CrossFit Open prep class
The CrossFit Open is a few weeks away! To help prepare you for the Open and some of the movements that you will see, we have set up a 3-week prep course leading up to the Open. The Open prep class is FREE and is available to everyone.
*** 6 and 7 p.m. classes will still be held. ***
Friday, Feb. 5 from 6:30-8:30 p.m.
• Muscle Up (bar and ring) – You should be able to do at least 3 chest-to-bar pull ups and 3 ring dips before considering a ring muscle up.
• Handstand pushups
• Open tester WOD
Friday, Feb. 12 from 6:30-8:30 p.m.
• Double unders
• Pull ups (kipping, butterfly, chest to bar)
• Toes to bar
• Open tester WOD
Friday, Feb. 19 from 6:30-8:30 p.m.
Snatch (muscle, hang, power, full)
Clean (hang, power, full)
Jerk (push, split)
Open tester WOD
FAQ
Q: Do I have to attend the prep class to do the Open?
A: No. The prep class is just to get you familiar with some of the movements you will likely see in the Open.
Q: Who is this for?
A: This is for anyone — Essentials, Fitness, Performance — that wants some additional coaching to feel better prepared for the CrossFit Open.
Q: Will their be a scaled version of the tester WOD?
A: Yes. It will be the scaled movements used in the open. For example, instead of toes to bar it would be knees above waist. Instead of double unders it would be single unders.
Q: What if I can’t do some of the movements, like muscle ups, should I still come?
A: For the high skill movements like muscle ups or handstand pushups, if you have the capacity (3 chest to bar, 3 ring dips, hold a handstand for 60 seconds or more) then you should come.
Q: Do I have to stay the entire time?
A: Ideally, yes. You will get the full benefit by staying the whole time.
Q: If I workout earlier in the day — 6am, 9:30am, 12:30pm, 4pm, 5pm — should I still do the prep course?

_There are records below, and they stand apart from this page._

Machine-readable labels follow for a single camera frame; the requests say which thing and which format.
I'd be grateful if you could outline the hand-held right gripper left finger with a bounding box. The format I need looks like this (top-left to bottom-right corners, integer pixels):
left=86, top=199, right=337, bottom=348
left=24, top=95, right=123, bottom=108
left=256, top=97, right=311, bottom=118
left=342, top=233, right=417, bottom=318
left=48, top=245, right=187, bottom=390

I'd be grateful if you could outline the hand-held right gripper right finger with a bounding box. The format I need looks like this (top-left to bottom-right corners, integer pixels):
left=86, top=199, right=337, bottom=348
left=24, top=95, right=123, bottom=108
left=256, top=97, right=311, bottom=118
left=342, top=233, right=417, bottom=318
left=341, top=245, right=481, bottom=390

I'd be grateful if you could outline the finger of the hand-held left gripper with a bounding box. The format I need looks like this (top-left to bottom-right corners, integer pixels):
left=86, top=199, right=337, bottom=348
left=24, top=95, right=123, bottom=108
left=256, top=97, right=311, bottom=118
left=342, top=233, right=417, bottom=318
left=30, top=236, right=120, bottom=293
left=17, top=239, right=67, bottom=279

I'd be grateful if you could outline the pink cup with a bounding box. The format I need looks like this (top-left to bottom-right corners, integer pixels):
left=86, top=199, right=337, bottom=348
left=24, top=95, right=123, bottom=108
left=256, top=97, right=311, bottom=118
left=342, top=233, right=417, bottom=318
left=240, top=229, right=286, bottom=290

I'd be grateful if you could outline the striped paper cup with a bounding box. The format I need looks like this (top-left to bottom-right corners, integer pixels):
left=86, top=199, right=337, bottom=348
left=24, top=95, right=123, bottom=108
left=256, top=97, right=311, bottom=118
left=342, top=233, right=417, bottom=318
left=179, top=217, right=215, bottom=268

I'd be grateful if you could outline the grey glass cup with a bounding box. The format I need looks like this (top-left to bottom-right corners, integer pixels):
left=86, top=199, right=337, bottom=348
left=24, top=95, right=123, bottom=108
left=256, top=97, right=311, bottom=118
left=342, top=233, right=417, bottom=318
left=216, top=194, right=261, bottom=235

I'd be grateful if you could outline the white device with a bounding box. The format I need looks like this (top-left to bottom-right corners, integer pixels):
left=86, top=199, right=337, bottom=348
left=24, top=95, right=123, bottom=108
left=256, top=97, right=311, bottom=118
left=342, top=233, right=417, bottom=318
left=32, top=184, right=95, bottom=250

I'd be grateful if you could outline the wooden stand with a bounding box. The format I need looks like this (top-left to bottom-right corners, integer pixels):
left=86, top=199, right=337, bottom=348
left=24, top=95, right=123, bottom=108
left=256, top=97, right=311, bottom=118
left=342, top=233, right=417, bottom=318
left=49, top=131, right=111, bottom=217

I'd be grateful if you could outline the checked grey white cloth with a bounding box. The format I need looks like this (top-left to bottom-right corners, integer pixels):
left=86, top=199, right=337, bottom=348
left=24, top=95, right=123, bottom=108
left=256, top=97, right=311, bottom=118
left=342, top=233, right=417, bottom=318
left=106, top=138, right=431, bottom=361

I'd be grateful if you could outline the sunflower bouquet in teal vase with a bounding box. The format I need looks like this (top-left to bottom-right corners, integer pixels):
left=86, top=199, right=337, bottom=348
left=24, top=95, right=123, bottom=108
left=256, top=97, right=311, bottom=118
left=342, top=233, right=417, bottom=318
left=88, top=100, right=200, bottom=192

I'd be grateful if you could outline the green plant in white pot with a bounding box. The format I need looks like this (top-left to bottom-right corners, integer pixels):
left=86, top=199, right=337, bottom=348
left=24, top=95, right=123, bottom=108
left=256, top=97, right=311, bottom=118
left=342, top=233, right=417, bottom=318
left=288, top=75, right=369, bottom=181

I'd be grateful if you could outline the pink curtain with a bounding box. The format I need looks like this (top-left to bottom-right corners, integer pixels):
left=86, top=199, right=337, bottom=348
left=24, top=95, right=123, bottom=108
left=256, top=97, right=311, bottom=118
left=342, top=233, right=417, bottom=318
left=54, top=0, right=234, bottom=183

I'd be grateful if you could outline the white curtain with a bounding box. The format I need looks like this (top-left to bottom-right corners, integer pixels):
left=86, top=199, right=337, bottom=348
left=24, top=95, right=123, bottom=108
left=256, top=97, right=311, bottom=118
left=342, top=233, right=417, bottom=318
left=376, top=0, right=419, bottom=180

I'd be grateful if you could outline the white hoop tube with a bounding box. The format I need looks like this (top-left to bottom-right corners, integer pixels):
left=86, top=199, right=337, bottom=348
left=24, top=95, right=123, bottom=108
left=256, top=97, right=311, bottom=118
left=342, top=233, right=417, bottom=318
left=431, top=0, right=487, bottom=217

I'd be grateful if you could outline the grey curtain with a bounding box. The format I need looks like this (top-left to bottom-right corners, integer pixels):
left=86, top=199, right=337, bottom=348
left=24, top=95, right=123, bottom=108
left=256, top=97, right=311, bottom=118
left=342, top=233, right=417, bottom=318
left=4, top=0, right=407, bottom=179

A: You could do both, but it’s not advised. You will get a lot of repetitions in the prep course and will do a WOD, so you would run the risk of over training for the day if you did both.
Tentative schedule for Feb. 6
6:30 – 7:00 – muscle up technique, transition, strategy, knowing your capacity
7:00 – 7:10 – break
7:10 – 7:40 – Handstand push up technique, transition, strategy, knowing your capacity
7:40 – 7:50 – break
7:50 – 8:10 – prep the workout and set up
8:10 – 8:20 – tester WOD
8:20 – 8:30 – de-briefing of the WOD (how did you feel, what worked, what didn’t, what can you do differently.)